TASK ITEM:
Restrict the output to the lines below starting at the one that contains "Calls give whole" and ending at the one that contains "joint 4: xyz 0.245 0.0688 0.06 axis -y", and restate them word for word, both ends included.
[[ THE DATA open ]]
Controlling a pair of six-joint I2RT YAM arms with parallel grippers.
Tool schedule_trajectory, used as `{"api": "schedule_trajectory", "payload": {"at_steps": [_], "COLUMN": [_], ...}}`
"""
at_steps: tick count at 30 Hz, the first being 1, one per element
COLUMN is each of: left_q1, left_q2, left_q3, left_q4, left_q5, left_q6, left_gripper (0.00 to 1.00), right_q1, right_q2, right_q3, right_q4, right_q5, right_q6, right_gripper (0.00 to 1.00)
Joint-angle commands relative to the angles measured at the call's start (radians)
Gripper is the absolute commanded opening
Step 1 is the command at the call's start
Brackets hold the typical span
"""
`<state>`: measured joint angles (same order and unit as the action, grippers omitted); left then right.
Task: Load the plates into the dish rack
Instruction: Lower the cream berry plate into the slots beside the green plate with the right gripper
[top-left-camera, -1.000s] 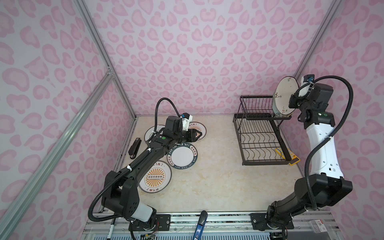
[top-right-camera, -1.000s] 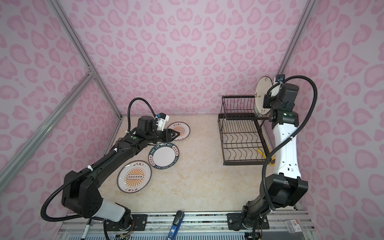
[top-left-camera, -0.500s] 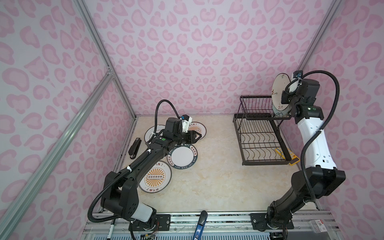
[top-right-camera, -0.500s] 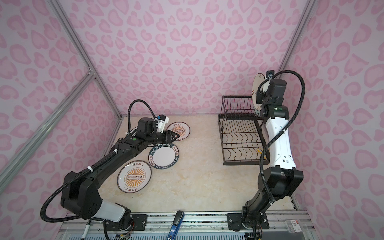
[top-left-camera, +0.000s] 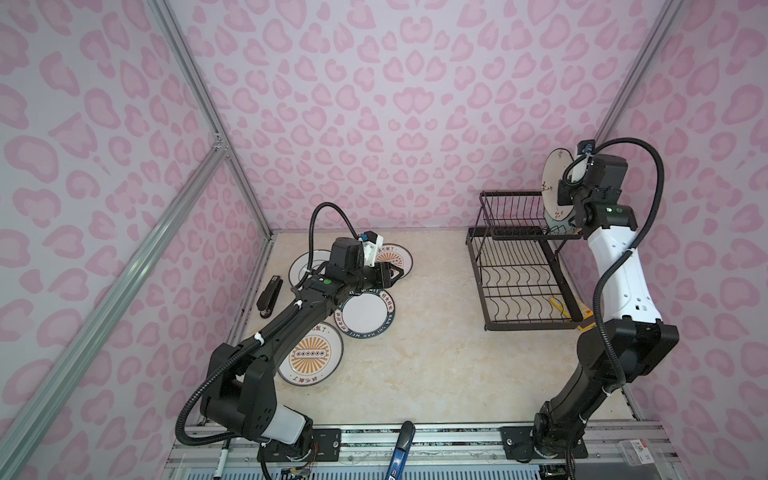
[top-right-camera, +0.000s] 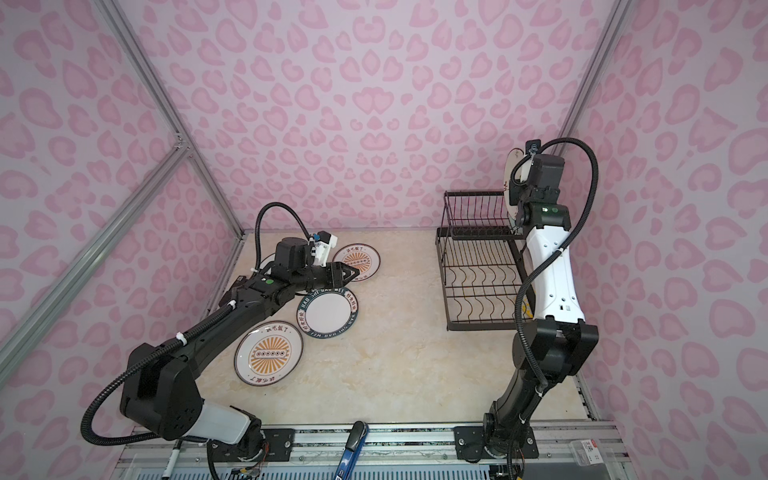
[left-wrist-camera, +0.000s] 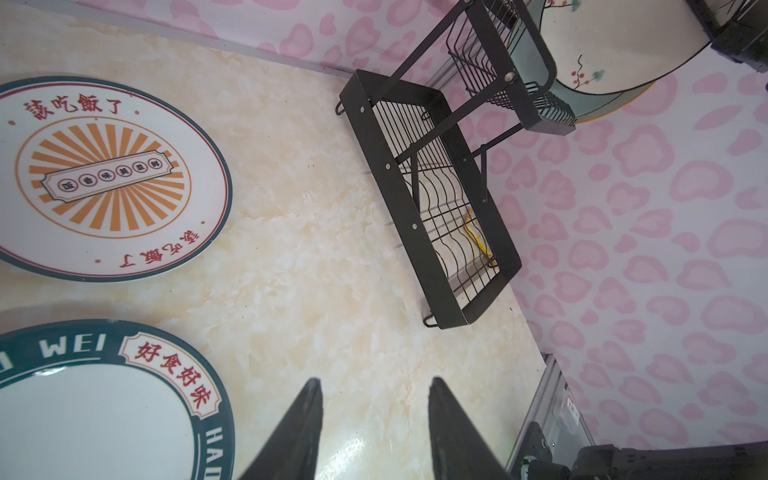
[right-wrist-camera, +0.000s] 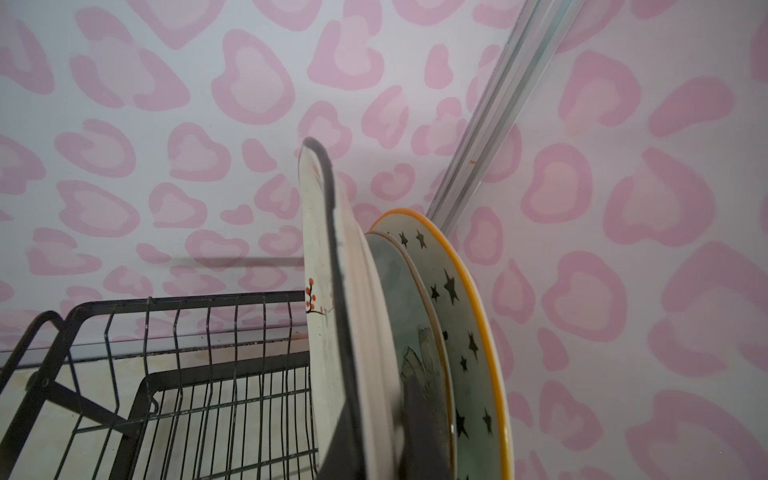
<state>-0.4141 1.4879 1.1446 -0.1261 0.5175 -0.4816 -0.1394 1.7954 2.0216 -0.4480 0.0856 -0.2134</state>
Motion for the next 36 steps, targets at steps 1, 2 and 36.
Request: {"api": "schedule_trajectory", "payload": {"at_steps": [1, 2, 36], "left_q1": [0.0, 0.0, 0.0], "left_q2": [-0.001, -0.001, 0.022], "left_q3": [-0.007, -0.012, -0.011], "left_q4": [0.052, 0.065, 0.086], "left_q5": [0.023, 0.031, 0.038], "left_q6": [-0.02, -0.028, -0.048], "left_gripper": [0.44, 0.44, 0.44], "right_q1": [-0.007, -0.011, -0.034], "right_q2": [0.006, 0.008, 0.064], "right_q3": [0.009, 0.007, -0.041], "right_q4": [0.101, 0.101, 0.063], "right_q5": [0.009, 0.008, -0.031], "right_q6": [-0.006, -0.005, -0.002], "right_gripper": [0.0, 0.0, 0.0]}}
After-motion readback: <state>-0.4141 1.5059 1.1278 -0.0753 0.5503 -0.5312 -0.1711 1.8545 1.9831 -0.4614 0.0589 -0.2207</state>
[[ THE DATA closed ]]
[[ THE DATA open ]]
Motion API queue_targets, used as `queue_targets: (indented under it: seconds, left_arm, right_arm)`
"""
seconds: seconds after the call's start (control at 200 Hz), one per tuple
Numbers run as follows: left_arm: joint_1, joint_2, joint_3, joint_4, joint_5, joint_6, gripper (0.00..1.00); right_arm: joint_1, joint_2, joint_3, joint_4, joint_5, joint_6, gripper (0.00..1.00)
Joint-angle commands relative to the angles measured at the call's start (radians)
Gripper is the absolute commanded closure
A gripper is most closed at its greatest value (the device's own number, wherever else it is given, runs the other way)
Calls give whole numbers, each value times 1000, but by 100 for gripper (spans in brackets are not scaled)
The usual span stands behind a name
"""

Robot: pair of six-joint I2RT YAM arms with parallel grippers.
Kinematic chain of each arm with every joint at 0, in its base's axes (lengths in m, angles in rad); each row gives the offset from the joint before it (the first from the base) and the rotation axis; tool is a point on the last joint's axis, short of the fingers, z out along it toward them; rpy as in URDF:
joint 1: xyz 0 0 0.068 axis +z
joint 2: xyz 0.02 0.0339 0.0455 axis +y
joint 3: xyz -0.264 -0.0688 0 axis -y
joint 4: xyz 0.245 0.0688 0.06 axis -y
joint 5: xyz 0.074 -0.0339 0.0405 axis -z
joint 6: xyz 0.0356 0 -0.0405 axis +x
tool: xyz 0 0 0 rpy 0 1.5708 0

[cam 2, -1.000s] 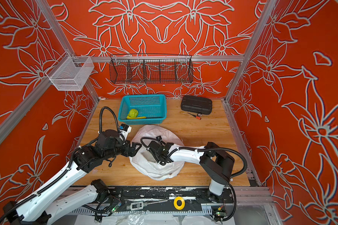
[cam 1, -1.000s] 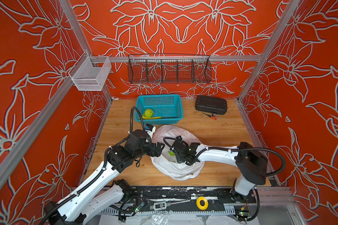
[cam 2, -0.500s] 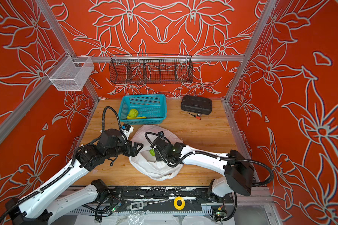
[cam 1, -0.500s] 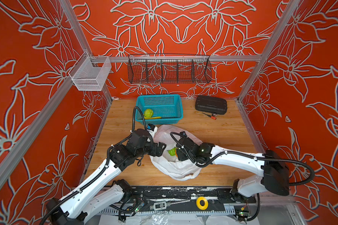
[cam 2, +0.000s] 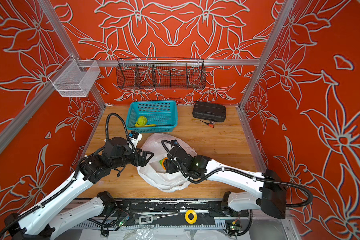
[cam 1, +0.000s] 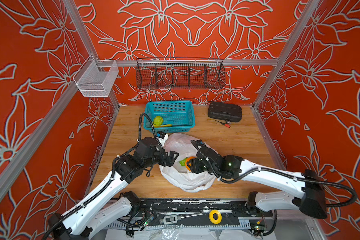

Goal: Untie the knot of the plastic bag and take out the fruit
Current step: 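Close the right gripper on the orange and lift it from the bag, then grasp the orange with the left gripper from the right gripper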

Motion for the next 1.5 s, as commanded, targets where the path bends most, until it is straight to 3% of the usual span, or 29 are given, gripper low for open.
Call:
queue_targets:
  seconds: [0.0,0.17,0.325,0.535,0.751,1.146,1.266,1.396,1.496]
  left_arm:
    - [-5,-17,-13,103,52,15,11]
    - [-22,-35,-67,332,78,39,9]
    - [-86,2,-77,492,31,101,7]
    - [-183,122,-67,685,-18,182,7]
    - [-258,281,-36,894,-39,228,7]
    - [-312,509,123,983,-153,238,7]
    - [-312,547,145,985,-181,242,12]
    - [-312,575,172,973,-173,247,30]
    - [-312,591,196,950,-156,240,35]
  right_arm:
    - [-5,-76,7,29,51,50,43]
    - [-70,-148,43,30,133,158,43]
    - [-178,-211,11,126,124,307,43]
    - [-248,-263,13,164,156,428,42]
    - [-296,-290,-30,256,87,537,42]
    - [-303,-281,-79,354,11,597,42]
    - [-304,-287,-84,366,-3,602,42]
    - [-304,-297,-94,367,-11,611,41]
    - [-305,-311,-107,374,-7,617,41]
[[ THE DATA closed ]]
EXERCISE RESPONSE:
Calls give whole numbers, each value times 1000, but by 100 for gripper (spans in brackets are not scaled)
The usual span stands behind a name
"""

Robot: pair of six-joint I2RT YAM arms with parallel grippers.
Kinematic chain of each arm with every joint at 0, in its base's axes (lengths in m, angles in rad); each row gives the offset from the joint before it (the first from the base) and the rotation axis; tool is a point on the last joint's axis, short of the fingers, z out along it toward them; rpy as in URDF:
joint 1: xyz 0 0 0.068 axis +z
joint 2: xyz 0.02 0.0339 0.0455 axis +y
joint 3: xyz -0.264 -0.0688 0 axis -y
joint 4: xyz 0.245 0.0688 0.06 axis -y

The response to this exercise is complete.